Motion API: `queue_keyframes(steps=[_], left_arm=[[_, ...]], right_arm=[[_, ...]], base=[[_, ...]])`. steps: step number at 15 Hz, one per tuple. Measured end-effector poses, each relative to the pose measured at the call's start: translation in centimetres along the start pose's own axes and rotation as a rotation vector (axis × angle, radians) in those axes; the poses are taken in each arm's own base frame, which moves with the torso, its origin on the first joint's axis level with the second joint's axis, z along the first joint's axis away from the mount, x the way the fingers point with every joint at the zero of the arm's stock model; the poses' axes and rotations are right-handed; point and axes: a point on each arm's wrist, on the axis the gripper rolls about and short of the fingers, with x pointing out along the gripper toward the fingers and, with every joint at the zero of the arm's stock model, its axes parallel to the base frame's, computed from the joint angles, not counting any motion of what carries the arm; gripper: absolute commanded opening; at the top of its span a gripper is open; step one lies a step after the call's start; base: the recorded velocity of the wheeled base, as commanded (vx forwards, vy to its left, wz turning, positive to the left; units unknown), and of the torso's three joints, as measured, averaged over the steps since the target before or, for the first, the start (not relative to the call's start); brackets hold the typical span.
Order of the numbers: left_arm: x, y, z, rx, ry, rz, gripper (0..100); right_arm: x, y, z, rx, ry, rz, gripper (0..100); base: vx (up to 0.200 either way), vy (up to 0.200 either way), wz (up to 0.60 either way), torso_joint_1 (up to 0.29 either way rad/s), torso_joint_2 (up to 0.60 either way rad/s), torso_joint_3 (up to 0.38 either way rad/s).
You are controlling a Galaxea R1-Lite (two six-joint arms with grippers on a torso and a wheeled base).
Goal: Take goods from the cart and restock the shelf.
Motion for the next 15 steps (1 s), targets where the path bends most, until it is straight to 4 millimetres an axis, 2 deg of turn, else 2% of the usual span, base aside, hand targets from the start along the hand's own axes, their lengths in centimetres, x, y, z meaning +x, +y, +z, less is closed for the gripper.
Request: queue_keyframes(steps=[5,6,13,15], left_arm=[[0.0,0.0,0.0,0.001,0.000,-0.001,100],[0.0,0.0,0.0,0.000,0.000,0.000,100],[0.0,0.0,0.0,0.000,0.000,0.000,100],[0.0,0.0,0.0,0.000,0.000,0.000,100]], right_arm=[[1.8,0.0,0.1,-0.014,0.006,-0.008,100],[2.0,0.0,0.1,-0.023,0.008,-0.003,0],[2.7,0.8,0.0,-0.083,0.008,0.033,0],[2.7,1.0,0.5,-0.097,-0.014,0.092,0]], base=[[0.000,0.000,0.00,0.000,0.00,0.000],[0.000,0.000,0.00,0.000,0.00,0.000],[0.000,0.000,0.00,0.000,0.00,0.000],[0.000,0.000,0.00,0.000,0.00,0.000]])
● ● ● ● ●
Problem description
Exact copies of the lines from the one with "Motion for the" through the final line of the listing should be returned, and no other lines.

Solution to this problem
Motion for the next 15 steps (1 s), targets where the path bends most, until it is straight to 4 millimetres an axis, 2 deg of turn, else 2% of the usual span, base aside, hand targets from the start along the hand's own axes, their lengths in centimetres, x, y, z meaning +x, +y, +z, less is closed for the gripper.
Request: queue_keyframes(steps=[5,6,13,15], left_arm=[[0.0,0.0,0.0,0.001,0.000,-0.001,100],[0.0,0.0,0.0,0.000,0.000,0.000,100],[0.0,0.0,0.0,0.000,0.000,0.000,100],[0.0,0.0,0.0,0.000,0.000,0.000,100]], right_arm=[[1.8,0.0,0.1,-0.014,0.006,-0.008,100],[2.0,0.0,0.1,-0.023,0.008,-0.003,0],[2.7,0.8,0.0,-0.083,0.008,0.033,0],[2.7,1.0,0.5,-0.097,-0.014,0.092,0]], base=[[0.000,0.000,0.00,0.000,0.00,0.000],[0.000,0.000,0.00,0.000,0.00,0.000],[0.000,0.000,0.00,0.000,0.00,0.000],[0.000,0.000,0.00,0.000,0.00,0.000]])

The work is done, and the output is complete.